» **PROBLEM STATEMENT**:
In the material below, the lines from the one containing "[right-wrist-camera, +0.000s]" through the one containing "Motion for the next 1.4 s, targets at" are to be given again exactly, ends included, and no others.

» **DATASET RECORDS**:
============

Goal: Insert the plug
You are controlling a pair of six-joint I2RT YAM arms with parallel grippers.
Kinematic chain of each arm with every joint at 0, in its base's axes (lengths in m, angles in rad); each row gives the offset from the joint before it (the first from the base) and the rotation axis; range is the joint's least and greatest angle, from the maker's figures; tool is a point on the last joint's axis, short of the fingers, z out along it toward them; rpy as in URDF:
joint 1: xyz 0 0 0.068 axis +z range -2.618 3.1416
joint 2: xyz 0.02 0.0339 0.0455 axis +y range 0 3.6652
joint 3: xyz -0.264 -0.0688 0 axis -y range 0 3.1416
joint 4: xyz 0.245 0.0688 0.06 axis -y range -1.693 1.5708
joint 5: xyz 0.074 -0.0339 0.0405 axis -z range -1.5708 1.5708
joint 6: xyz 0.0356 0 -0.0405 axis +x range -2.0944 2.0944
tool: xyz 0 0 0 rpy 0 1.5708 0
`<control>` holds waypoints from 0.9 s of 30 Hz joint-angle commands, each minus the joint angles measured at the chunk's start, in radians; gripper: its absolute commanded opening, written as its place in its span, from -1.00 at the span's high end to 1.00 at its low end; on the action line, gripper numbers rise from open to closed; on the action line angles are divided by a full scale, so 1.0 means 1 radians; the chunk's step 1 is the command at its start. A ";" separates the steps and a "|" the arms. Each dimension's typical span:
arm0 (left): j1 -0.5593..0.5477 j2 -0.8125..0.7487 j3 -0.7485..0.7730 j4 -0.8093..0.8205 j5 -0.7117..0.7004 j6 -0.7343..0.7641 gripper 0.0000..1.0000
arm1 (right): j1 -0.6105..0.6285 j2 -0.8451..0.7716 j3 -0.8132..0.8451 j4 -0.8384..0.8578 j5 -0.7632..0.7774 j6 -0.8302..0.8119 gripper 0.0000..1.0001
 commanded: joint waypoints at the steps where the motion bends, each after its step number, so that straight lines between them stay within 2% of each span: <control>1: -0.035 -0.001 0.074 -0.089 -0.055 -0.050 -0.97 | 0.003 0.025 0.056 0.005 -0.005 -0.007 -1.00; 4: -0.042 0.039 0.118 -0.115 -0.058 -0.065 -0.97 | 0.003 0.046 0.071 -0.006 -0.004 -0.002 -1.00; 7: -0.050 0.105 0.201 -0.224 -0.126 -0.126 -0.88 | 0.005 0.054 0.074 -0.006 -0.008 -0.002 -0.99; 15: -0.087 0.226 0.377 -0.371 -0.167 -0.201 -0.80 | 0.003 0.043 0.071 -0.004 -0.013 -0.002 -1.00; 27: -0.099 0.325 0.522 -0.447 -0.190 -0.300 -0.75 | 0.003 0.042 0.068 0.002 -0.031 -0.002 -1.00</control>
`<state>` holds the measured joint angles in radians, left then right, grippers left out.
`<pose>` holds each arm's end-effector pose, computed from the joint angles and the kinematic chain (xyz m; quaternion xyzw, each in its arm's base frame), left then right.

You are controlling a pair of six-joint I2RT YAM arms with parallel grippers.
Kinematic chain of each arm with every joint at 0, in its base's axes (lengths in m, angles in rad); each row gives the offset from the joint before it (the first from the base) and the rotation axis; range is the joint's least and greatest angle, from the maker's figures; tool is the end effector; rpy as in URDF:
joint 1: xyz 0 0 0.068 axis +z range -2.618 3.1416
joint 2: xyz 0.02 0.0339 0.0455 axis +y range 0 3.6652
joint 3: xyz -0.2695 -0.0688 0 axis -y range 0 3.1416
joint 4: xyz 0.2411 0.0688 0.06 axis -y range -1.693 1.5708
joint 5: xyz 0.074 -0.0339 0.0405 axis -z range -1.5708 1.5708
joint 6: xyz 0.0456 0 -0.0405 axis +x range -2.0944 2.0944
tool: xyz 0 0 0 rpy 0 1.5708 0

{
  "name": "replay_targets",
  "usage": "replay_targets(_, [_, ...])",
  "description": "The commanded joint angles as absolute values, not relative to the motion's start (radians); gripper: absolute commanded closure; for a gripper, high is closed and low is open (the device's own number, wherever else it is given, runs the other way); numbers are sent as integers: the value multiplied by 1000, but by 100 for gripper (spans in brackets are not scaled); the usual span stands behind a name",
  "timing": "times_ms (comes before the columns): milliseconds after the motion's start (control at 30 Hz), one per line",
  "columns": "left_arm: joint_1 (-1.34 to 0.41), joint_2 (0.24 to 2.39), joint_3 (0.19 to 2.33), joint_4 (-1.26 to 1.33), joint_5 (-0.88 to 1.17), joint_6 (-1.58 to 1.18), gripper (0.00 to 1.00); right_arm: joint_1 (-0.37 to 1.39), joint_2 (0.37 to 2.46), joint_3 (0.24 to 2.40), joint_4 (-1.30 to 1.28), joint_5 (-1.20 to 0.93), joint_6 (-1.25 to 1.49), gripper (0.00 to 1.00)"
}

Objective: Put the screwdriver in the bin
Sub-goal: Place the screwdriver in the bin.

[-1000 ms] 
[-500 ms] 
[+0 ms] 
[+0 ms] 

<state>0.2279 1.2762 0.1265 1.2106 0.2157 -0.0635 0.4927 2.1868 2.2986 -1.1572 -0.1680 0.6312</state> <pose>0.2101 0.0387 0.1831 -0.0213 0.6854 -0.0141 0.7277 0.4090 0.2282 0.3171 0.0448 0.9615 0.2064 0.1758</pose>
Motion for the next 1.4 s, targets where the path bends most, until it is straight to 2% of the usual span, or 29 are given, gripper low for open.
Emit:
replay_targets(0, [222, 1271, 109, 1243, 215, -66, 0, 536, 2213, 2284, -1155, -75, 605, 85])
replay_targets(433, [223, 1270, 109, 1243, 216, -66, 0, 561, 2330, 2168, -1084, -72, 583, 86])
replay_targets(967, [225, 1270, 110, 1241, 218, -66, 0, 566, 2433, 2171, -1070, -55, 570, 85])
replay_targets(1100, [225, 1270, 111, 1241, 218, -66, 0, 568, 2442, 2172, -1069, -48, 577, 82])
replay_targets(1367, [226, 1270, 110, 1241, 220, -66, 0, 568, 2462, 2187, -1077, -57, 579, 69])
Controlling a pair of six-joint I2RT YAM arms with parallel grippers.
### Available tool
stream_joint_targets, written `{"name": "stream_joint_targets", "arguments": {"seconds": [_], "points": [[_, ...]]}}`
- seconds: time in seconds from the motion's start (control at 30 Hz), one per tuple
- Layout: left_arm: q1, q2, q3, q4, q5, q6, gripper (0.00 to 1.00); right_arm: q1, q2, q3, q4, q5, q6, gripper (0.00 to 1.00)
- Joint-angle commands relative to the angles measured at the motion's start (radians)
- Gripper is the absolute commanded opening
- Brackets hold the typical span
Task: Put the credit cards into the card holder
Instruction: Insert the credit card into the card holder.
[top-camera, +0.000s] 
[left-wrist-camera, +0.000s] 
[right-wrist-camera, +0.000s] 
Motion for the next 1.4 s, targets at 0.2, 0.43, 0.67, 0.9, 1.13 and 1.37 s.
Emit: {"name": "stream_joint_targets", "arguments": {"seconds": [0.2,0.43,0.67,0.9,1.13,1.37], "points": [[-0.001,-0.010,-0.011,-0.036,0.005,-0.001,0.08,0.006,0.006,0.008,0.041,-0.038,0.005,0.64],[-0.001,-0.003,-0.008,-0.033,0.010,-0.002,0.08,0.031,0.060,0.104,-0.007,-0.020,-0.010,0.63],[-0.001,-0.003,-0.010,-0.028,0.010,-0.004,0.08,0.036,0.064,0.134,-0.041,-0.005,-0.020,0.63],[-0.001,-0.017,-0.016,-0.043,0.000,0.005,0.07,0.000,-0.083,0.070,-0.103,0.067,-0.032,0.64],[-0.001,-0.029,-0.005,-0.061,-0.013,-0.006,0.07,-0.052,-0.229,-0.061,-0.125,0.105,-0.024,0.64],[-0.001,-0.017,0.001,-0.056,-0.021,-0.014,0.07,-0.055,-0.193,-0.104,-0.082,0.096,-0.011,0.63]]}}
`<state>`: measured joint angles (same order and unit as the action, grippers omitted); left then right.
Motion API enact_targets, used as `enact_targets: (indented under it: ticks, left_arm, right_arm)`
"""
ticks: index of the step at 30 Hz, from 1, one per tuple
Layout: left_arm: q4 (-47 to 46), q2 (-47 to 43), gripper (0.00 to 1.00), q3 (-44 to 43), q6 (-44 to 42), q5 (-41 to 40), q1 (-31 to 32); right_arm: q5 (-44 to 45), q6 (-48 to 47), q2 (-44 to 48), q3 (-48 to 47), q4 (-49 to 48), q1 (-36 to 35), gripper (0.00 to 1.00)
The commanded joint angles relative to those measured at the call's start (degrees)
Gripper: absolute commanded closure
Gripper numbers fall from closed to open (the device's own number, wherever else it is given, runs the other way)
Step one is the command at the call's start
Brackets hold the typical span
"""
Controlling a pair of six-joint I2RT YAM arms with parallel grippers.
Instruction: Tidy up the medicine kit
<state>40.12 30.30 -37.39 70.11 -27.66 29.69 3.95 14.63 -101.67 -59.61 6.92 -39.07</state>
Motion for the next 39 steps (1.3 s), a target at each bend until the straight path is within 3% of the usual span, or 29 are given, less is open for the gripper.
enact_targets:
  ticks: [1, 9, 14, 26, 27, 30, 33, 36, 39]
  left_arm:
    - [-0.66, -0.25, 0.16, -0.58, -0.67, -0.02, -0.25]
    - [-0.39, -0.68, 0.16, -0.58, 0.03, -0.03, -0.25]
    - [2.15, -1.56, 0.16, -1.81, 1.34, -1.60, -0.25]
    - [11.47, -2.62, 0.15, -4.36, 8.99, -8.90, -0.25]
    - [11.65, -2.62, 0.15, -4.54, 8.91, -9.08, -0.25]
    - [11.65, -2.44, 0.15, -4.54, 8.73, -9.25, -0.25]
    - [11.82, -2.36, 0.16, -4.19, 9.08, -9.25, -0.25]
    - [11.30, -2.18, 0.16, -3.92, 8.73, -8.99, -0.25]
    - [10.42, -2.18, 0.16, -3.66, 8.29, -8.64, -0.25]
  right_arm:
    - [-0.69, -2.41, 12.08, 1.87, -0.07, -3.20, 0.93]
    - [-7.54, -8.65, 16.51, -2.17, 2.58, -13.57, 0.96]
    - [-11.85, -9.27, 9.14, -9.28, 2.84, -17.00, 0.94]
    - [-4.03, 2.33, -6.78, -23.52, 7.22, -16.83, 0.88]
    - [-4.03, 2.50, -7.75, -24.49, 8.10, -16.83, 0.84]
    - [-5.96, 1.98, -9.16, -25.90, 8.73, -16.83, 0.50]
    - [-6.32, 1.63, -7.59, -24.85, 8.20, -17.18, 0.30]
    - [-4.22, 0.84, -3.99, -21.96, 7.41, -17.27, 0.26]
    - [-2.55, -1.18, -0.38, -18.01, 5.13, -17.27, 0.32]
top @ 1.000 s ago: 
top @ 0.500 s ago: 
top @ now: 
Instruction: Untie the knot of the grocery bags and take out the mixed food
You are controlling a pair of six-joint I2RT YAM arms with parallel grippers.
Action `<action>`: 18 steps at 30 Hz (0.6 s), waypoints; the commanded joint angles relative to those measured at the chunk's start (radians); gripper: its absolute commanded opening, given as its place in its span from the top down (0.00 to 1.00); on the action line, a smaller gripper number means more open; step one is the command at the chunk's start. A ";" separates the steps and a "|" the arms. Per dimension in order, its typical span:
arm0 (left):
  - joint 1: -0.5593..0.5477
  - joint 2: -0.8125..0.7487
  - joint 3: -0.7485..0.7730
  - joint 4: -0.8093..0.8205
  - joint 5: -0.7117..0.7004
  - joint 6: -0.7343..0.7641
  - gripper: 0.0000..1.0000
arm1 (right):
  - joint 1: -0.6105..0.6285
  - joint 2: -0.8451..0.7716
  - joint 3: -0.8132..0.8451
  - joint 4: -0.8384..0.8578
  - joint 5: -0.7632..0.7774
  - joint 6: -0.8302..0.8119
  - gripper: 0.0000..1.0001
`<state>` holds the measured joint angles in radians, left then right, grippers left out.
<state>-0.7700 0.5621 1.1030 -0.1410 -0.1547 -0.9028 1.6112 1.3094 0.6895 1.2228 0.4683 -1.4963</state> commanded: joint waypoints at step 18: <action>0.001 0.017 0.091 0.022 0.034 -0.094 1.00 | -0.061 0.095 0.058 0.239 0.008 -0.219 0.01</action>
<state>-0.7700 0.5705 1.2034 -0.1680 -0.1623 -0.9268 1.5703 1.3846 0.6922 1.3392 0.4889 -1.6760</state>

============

» **RESULT**:
[right-wrist-camera, +0.000s] 
Motion for the next 1.4 s, targets at 0.2, 0.43, 0.67, 0.9, 1.13 and 1.37 s.

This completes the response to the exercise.